Scalability and performance—Unlike the JobTracker, which previously handled resource management and application cycle management together, YARN has a new global Resource Manager and per-machine Node Manager to manage the resources of the cluster and form the computation fabric of the cluster. At the same time, it has an application-specific Application Master that negotiates resources from the
Resource Manager and manages the application life cycle. This segregation brings the new scalability and performance of Hadoop 2.0.
Note: MapReduce 2.0 Versus YARN
In Hadoop 2.0, MapReduce is referred to as MapReduce 2.0, MRv2, NextGen MapReduce, or YARN. You will find this different nomenclature used in different artifacts. But just to summarize, the resource management and application life-cycle management capabilities have been moved from the classic MapReduce into the YARN layer. MapReduce can now focus on what it does best (batch-mode data processing), and YARN can work as an
operating system for the Hadoop cluster serving requests from multiple applications, not just limited to MapReduce.
In other words, MapReduce 2 and YARN are different; referring to them as the same thing is misleading or deceiving. YARN is a generic framework or data operating system that provides Hadoop with cluster resource
management and job scheduling/monitoring capabilities. YARN sits on top of HDFS and provides these services to any application targeting it, to leverage the services in Figure 5.3, whereas MapReduce 2 is just one application among many applications leveraging services provided by YARN.
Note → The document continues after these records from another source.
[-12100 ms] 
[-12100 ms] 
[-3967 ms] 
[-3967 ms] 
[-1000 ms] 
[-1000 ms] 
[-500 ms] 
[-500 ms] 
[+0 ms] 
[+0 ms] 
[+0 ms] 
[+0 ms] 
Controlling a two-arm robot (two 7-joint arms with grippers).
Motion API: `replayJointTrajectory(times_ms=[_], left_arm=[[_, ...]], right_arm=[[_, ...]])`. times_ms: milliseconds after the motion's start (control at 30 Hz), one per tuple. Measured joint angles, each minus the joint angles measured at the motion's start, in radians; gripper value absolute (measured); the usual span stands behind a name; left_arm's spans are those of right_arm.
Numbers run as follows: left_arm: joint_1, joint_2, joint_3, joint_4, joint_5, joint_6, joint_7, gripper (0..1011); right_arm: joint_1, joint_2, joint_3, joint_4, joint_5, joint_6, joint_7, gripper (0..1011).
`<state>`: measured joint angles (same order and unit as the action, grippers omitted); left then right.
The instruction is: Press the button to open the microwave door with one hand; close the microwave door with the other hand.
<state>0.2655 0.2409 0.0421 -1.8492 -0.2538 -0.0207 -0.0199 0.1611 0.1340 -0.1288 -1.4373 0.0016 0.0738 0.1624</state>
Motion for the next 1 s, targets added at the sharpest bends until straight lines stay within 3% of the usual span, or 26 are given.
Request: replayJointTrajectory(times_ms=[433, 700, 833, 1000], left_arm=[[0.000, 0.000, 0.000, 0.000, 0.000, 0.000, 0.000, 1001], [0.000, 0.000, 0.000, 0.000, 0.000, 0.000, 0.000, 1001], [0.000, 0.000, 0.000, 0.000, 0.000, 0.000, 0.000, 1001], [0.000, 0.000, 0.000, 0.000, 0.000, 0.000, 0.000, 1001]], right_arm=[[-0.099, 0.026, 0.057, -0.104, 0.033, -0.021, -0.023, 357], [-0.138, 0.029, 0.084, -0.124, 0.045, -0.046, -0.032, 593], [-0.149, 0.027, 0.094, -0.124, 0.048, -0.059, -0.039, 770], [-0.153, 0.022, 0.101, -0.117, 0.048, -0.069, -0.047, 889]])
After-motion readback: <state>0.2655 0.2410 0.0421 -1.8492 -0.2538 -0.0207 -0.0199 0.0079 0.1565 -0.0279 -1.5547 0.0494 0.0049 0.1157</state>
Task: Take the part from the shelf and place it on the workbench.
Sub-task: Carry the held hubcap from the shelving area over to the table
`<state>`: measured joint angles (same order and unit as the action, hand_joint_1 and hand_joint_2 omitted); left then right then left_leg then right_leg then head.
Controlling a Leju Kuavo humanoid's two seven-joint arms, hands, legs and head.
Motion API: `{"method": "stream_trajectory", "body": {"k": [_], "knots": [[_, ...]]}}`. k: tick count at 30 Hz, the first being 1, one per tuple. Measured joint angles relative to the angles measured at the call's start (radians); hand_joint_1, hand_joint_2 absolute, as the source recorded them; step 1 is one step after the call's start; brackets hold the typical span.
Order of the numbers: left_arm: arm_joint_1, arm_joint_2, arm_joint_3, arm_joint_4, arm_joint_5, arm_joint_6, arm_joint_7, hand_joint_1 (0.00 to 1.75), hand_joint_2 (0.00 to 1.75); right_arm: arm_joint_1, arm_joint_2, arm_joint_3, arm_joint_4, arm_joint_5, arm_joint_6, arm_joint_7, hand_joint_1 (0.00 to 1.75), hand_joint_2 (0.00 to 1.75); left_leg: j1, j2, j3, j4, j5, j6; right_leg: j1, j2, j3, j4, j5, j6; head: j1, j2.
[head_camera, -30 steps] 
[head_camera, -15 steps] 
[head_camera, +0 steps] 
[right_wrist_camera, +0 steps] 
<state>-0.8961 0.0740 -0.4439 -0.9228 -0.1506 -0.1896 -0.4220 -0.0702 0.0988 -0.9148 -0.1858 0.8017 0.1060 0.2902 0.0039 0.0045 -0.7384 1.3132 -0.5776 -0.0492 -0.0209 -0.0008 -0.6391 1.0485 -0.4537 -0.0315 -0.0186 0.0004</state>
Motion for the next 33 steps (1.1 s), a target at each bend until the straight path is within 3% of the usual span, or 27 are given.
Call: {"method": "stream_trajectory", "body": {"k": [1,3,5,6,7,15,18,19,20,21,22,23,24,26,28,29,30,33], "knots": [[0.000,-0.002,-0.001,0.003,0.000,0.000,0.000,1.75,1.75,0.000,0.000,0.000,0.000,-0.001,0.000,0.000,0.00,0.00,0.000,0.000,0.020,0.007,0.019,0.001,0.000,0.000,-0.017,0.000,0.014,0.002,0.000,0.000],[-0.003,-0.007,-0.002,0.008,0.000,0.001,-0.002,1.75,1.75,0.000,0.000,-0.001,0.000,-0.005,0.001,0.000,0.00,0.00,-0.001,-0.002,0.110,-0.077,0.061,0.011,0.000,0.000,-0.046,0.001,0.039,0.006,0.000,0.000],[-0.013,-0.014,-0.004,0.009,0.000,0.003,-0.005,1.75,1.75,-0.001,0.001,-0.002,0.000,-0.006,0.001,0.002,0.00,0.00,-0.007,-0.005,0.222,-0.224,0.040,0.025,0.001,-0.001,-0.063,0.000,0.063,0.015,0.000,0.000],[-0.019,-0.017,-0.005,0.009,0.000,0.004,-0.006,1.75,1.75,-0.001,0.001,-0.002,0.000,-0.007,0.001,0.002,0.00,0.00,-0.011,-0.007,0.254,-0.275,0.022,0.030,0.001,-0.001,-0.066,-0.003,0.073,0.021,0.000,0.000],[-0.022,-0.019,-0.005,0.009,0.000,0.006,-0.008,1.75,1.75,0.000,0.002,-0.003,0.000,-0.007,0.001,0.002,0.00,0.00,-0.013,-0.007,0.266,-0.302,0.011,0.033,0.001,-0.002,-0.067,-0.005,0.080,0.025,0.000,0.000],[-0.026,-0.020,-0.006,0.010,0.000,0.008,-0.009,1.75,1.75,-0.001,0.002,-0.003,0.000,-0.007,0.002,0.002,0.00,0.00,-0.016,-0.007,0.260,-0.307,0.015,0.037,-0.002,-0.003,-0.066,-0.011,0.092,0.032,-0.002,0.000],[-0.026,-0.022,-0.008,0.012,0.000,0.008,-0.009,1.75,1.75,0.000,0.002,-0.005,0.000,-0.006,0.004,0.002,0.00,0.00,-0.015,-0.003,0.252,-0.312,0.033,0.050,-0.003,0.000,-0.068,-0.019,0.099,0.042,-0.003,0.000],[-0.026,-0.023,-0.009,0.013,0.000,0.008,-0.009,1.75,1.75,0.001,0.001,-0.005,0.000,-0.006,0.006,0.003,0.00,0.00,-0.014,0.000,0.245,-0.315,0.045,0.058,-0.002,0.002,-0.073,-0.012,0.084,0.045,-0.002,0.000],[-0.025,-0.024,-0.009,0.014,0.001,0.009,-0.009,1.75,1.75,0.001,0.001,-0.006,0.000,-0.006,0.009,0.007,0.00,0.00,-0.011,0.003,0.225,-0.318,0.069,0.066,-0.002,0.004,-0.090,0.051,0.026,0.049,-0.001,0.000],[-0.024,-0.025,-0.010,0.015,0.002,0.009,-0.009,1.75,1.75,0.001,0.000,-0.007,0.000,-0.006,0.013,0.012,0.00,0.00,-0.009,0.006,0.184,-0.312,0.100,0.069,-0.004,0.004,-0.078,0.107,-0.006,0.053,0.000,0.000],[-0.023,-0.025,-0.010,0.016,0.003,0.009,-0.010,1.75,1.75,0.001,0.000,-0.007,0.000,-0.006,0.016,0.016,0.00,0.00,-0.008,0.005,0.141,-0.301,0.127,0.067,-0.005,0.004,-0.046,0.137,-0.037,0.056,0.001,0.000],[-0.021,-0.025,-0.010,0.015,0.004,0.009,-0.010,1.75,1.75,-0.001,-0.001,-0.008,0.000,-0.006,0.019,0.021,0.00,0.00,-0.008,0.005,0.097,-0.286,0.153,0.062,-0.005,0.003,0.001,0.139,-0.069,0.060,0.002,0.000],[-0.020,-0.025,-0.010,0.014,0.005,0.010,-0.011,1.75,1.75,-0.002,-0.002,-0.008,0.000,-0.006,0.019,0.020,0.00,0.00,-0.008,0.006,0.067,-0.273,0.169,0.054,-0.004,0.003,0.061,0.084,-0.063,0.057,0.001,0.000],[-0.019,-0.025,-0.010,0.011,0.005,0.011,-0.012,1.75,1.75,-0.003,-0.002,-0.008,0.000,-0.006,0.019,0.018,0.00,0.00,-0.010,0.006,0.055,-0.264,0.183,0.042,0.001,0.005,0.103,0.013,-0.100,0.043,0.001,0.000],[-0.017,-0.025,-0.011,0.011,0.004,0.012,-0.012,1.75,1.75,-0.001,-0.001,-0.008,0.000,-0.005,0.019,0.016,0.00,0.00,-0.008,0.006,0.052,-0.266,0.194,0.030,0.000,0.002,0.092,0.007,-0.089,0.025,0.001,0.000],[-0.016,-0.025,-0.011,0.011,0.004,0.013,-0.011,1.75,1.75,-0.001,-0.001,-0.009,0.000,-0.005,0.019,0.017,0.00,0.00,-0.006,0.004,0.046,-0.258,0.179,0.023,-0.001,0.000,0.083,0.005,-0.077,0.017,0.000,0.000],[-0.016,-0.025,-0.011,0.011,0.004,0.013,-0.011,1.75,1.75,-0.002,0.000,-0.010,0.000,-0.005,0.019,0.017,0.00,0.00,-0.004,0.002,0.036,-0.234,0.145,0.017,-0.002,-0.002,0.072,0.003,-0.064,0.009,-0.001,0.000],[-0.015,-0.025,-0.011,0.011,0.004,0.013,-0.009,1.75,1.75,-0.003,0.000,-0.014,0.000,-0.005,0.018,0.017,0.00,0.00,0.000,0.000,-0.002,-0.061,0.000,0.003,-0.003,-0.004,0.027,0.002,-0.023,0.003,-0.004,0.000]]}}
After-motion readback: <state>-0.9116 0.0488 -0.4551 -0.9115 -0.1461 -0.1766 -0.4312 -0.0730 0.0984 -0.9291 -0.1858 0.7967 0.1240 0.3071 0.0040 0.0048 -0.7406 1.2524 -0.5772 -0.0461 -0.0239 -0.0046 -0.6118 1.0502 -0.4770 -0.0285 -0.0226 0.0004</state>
Note that YARN is in no way tied to MapReduce only and can be leveraged by any application wanting to use it. You can find the latest details on other applications that leverage the power of YARN here:
http://wiki.apache.org/hadoop/PoweredByYarn.
As you saw in Figure 5.3, YARN now takes care of resource management, job scheduling, and monitoring, making MapReduce a pure computational layer on top of YARN for batch processing. It’s now possible for the other components to be written natively over YARN, but that doesn’t just happen. Even in a Hadoop 2.0 cluster, many things still translate down into MR: The community is working on YARN versions of most components, and these are in various states of completion.